:: Work to be completed ::
Up to and including the line with "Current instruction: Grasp", restate every line of the records below word for word, from the first line on, leaving out the pictures.

:: Data for the task ::
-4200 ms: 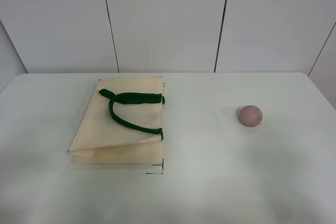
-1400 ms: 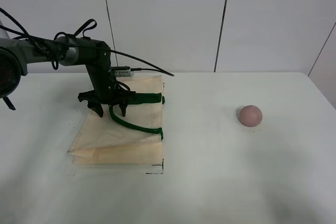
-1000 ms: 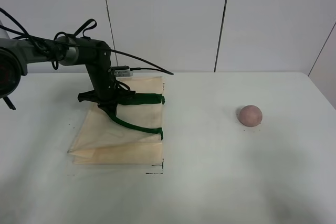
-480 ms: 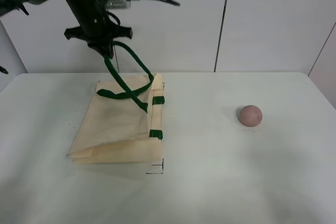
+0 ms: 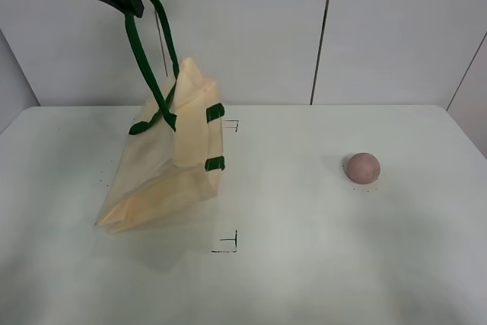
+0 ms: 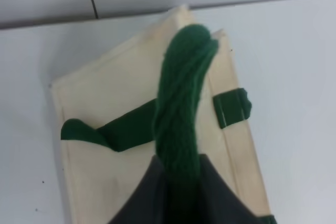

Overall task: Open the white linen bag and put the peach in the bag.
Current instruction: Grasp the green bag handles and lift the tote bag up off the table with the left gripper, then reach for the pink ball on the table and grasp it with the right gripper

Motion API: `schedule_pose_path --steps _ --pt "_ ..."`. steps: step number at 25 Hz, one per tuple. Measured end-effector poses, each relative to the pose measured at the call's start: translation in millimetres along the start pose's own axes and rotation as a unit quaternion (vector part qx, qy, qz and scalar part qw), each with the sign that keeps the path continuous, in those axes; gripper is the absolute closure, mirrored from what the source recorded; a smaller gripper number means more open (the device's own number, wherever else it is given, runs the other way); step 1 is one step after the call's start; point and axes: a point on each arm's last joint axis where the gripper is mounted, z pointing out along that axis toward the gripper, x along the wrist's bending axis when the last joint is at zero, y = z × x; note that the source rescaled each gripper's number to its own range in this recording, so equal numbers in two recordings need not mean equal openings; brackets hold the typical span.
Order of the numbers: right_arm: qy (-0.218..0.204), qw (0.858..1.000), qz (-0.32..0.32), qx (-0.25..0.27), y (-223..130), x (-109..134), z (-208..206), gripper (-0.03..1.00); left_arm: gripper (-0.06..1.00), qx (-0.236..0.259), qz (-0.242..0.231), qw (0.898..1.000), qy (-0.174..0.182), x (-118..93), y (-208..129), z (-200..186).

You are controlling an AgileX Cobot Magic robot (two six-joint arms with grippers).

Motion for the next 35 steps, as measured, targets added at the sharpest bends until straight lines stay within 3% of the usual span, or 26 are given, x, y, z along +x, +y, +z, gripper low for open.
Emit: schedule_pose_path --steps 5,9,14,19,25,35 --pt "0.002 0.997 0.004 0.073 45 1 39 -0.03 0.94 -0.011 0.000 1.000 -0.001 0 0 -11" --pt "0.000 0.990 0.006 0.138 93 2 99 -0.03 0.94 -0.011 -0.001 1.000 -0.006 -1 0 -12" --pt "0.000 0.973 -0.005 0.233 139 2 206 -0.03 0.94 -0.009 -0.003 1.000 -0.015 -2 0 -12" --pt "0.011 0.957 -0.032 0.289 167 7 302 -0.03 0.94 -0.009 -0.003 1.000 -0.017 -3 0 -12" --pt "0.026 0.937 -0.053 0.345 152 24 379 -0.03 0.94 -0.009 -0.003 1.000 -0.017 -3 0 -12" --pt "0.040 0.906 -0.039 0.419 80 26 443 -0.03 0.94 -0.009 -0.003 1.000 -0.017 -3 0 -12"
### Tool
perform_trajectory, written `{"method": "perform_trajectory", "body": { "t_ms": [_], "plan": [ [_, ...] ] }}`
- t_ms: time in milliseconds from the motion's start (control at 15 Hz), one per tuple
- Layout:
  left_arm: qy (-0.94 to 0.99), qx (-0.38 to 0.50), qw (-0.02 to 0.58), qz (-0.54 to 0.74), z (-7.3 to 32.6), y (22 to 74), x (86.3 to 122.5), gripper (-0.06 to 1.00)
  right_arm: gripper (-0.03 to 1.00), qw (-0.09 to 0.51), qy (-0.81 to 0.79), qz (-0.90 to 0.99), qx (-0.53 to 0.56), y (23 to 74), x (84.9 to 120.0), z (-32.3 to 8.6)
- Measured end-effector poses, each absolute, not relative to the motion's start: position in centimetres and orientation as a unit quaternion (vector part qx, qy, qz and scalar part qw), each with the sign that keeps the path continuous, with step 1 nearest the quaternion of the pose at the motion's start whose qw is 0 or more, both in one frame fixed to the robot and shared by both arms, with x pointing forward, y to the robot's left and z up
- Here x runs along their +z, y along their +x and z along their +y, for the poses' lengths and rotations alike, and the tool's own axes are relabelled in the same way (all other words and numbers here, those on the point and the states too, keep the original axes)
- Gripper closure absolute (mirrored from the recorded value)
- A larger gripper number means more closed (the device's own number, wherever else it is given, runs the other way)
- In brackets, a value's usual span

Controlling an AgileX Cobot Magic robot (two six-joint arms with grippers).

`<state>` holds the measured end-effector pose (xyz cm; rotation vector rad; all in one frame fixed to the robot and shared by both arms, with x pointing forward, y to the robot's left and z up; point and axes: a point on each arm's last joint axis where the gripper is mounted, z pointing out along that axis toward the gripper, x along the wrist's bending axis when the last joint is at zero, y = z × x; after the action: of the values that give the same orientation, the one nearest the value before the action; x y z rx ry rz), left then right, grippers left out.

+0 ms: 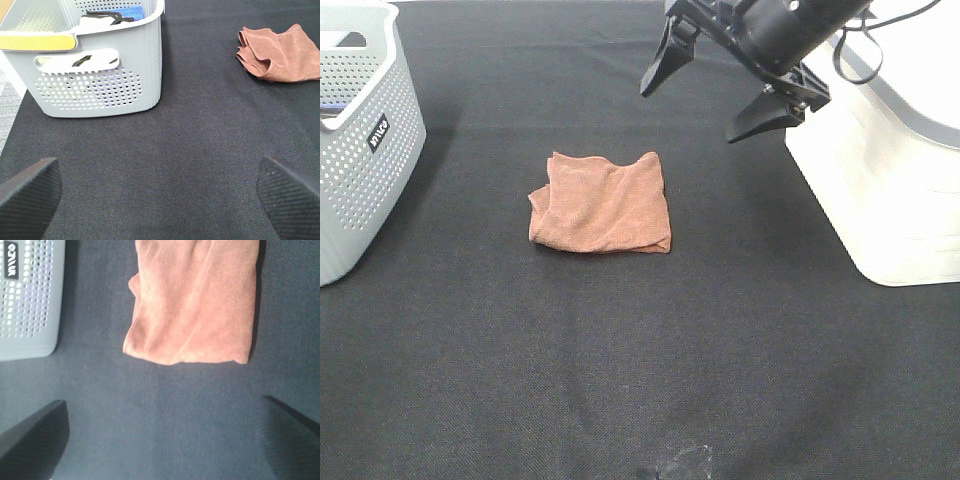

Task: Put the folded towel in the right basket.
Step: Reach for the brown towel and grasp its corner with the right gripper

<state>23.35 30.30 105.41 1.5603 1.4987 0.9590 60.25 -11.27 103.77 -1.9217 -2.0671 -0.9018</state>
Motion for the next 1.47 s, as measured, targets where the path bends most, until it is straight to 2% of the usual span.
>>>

:: The completed task ::
-4200 ms: 
-1400 ms: 
-1000 ms: 
-480 ms: 
+0 ms: 
+0 ms: 

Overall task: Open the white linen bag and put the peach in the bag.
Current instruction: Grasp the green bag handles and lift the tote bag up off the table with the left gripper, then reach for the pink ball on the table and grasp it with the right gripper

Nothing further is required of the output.